E = 210e9 # Módulo de Young
nu = 0.3 # Relación de Poisson
mu = E / (2 * (1 + nu))
lambda_ = E * nu / ((1 + nu) * (1 - 2 * nu))

u = TrialFunction(V)
d = u.geometric_dimension()
I = Identity(d)
epsilon = lambda u: 0.5 * (grad(u) + grad(u).T)
sigma = lambda u: lambda_ * tr(epsilon(u)) * I + 2 * mu * epsilon(u)

v = TestFunction(V)
T = Constant((0, 1000, 0)) # Carga puntual
a = inner(sigma(u), epsilon(v)) * dx
L = dot(T, v) * ds

u = Function(V)
solve(a == L, u, cf)
vtkfile = File('desplazamiento.pvd')
vtkfile << u

#displacement_values = u.compute_vertex_values(malla)

#d = u.geometric_dimension()

#displacement_magnitude = np.sqrt(sum(displacement_values[i::d]**2 for i in range(d)))

#max_displacement = np.max(displacement_magnitude)
#print('Desplazamiento máximo:', max_displacement)

#print (u(10,0,0))

x = malla.coordinates()

All_Nodes_Displacements_XYZ = []
Final_Calculated_Displacement = []

for i in range(len(x)):
    All_Nodes_Displacements_XYZ.append(u(x[i][0],x[i][1],x[i][2]))

for j in range (len(All_Nodes_Displacements_XYZ)):
    Final_Calculated_Displacement.append(np.sqrt(pow(All_Nodes_Displacements_XYZ[j][0],2) +\
                                          pow(All_Nodes_Displacements_XYZ[j][1],2) +\
                                          pow(All_Nodes_Displacements_XYZ[j][2],2)))

print ('The MAX displacement is: ',np.max(Final_Calculated_Displacement))

The output of the above code is:

The MAX displacement is:  0.0028940563971543896

Which is exactly the same value you can visualize in Paraview.

1 Like
3

Omg you’re right!
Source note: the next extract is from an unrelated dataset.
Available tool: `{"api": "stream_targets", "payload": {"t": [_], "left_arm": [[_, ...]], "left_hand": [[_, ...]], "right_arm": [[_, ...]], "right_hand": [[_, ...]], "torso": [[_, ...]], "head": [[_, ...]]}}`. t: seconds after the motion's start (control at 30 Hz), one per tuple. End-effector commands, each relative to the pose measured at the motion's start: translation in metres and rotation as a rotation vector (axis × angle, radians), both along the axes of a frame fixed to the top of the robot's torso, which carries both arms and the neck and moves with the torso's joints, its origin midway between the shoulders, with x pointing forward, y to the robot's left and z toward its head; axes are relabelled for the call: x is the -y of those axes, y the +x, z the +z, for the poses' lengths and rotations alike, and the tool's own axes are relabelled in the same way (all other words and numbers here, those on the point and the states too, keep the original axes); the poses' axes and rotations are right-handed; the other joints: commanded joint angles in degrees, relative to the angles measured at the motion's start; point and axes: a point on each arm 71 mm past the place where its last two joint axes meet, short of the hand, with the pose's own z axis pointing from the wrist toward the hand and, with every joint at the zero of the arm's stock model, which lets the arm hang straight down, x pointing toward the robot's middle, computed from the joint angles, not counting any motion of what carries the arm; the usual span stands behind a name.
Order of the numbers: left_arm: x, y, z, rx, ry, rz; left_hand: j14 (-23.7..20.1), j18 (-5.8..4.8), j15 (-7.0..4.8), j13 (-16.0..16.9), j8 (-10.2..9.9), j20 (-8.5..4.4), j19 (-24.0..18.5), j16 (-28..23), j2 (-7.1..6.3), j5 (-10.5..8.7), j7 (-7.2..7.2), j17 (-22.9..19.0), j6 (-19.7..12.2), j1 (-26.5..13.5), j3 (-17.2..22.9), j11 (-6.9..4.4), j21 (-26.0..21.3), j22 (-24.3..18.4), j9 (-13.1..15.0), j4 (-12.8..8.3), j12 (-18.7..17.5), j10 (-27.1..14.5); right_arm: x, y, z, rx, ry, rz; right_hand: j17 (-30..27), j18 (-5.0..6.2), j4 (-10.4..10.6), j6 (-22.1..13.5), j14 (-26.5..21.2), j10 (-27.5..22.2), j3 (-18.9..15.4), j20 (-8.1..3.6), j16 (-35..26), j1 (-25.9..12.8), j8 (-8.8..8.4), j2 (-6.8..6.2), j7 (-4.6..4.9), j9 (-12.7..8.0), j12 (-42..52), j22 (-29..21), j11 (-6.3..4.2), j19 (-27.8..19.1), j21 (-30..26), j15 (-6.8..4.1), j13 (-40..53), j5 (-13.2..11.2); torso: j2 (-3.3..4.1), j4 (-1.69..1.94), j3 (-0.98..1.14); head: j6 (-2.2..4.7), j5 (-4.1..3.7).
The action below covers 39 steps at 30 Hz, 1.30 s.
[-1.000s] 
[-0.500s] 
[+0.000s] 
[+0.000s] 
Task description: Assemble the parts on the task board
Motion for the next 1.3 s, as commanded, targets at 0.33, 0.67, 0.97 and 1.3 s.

But still the max displacement doesn’t coincide with the max displacement calculated from:

max_displacement=(P*L^3)/(3*E*I)

Which using my values would be

max_displacement=(1000*10^3)/(3*210e9*3.125e-3) = 5.08e-4
4

First of all if you are assuming a clamped beam under uniform distributed load, the maximum displacement is calculated as: \delta_{max} = {wL^4}/{8EI}. You may want to check Beam Deflection Formulas .
Note that the \omega should be multiplied by the area of the top face of the beam so its unit is consistent to N/m.
That said, we have, \delta_{max} = {w (b h) l^4}/{8E(\frac {1}{12}bh^3)}
In addition, the linear part of the variational form (L) should be multiplied by dx.
Here is how it works:

from fenics import *
import numpy as np

Length = 10 #Longitud de viga en metros
H = 0.5
W = 0.3

malla = BoxMesh(Point(0, 0, 0), Point(Length, H, W), 100, 10, 10)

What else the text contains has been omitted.